Stored records:
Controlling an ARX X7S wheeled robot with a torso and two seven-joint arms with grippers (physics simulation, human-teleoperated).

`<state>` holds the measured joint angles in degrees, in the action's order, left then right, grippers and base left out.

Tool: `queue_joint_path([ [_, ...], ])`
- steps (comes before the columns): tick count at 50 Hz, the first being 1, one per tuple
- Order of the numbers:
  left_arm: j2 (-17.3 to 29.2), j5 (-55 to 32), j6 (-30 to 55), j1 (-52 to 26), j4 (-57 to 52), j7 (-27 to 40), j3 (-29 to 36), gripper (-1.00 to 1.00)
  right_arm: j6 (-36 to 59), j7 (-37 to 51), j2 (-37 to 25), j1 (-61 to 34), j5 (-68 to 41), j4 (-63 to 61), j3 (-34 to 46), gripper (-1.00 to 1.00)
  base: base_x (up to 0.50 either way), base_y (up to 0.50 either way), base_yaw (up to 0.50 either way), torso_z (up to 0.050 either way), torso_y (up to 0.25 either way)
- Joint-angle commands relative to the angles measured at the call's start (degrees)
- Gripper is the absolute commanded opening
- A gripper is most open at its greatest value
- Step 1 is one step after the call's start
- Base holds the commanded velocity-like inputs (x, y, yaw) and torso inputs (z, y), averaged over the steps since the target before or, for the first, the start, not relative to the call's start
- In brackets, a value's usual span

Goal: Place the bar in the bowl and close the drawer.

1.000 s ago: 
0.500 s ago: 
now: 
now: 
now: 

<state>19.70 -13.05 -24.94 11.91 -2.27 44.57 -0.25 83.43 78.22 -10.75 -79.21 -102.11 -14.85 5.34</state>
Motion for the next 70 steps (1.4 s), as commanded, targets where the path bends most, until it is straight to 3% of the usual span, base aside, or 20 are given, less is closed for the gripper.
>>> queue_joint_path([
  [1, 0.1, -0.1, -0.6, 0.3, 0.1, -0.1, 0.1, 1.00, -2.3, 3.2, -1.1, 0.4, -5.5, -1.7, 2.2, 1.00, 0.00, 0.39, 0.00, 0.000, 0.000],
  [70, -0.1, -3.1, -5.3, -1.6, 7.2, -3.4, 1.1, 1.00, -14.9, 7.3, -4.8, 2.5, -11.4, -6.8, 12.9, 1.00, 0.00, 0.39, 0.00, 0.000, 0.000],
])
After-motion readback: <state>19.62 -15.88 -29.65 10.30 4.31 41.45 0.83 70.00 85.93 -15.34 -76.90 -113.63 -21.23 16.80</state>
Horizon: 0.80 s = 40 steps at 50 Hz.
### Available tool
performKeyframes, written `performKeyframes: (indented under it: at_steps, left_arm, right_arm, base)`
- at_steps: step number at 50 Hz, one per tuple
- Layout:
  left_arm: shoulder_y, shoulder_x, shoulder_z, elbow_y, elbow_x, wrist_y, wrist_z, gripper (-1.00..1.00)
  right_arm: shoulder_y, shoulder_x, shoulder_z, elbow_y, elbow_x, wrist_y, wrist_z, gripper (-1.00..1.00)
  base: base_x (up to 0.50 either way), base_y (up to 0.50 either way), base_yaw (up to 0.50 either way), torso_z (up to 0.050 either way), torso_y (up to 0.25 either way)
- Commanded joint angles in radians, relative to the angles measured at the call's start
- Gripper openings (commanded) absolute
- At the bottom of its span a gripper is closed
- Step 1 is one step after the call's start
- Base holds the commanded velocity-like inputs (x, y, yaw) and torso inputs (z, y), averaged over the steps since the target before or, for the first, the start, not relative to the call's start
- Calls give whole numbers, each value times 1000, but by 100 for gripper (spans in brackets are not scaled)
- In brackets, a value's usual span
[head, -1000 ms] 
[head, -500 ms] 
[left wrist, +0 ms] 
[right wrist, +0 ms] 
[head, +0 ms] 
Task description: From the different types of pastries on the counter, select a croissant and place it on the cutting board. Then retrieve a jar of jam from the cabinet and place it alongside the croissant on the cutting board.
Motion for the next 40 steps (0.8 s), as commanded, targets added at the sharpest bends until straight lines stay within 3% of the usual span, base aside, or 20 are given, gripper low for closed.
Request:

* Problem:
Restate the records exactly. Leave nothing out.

* Reply to the exercise:
Controlling an ARX X7S wheeled robot with a torso and two seven-joint arms with grippers (physics simulation, human-teleoperated).

`<state>` holds the measured joint angles in degrees, in the action's order, left then right, grippers and base left out.

Tool: `queue_joint_path([ [_, ...], ])`
- steps (comes before the columns): tick count at 50 Hz, the first being 1, one per tuple
- Order of the numbers:
  left_arm: j2 (-17.3 to 29.2), j5 (-55 to 32), j6 (-30 to 55), j1 (-52 to 26), j4 (-57 to 52), j7 (-27 to 40), j3 (-29 to 36), gripper (-1.00 to 1.00)
  right_arm: j6 (-36 to 59), j7 (-37 to 51), j2 (-37 to 25), j1 (-61 to 34), j5 (-68 to 41), j4 (-63 to 61), j3 (-34 to 46), gripper (-1.00 to 1.00)
  base: base_x (up to 0.50 either way), base_y (up to 0.50 either way), base_yaw (up to 0.50 either way), torso_z (up to 0.050 either way), torso_y (up to 0.25 either way)
- Joint-angle commands relative to the angles measured at the call's start (degrees)
- Gripper is the absolute commanded opening
- A gripper is most open at its greatest value
- Step 1 is one step after the call's start
- Base holds the commanded velocity-like inputs (x, y, yaw) and torso inputs (z, y), averaged over the steps since the target before or, for the first, the start, not relative to the call's start
- In brackets, a value's usual span

Goal: Place the bar in the bowl and close the drawer.

1.000 s ago: 
0.500 s ago: 
now: 
now: 
now: 

<state>19.70 -13.05 -24.94 11.91 -2.27 44.57 -0.25 83.43 78.22 -10.75 -79.21 -102.11 -14.85 5.34</state>
Motion for the next 70 steps (1.4 s), as commanded, targets where the path bends most, until it is straight to 3% of the usual span, base aside, or 20 are given, less is closed for the gripper.
>>> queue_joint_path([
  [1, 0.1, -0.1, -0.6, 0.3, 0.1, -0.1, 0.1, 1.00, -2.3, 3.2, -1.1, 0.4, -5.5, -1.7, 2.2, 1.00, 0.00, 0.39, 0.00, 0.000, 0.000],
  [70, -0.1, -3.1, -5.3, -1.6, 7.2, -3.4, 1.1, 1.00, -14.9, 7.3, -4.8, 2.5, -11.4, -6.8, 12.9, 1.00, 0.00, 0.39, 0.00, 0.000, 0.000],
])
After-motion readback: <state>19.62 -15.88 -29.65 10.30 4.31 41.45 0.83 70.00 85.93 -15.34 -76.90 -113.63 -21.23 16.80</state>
Horizon: 0.80 s = 40 steps at 50 Hz.
### Available tool
performKeyframes, written `performKeyframes: (indented under it: at_steps, left_arm, right_arm, base)`
- at_steps: step number at 50 Hz, one per tuple
- Layout:
  left_arm: shoulder_y, shoulder_x, shoulder_z, elbow_y, elbow_x, wrist_y, wrist_z, gripper (-1.00..1.00)
  right_arm: shoulder_y, shoulder_x, shoulder_z, elbow_y, elbow_x, wrist_y, wrist_z, gripper (-1.00..1.00)
  base: base_x (up to 0.50 either way), base_y (up to 0.50 either way), base_yaw (up to 0.50 either way), torso_z (up to 0.050 either way), torso_y (up to 0.25 either way)
- Commanded joint angles in radians, relative to the angles measured at the call's start
- Gripper openings (commanded) absolute
- At the bottom of its span a gripper is closed
- Step 1 is one step after the call's start
- Base holds the commanded velocity-like inputs (x, y, yaw) and torso inputs (z, y), averaged over the steps since the target before or, for the first, the start, not relative to the call's start
- Calls give whole numbers, each value times 1000, but by 100 for gripper (spans in brackets are not scaled)
- In brackets, a value's usual span
[head, -1000 ms] 
[head, -500 ms] 
[left wrist, +0 ms] 
[right wrist, +0 ms] 
[head, +0 ms] 
Task description: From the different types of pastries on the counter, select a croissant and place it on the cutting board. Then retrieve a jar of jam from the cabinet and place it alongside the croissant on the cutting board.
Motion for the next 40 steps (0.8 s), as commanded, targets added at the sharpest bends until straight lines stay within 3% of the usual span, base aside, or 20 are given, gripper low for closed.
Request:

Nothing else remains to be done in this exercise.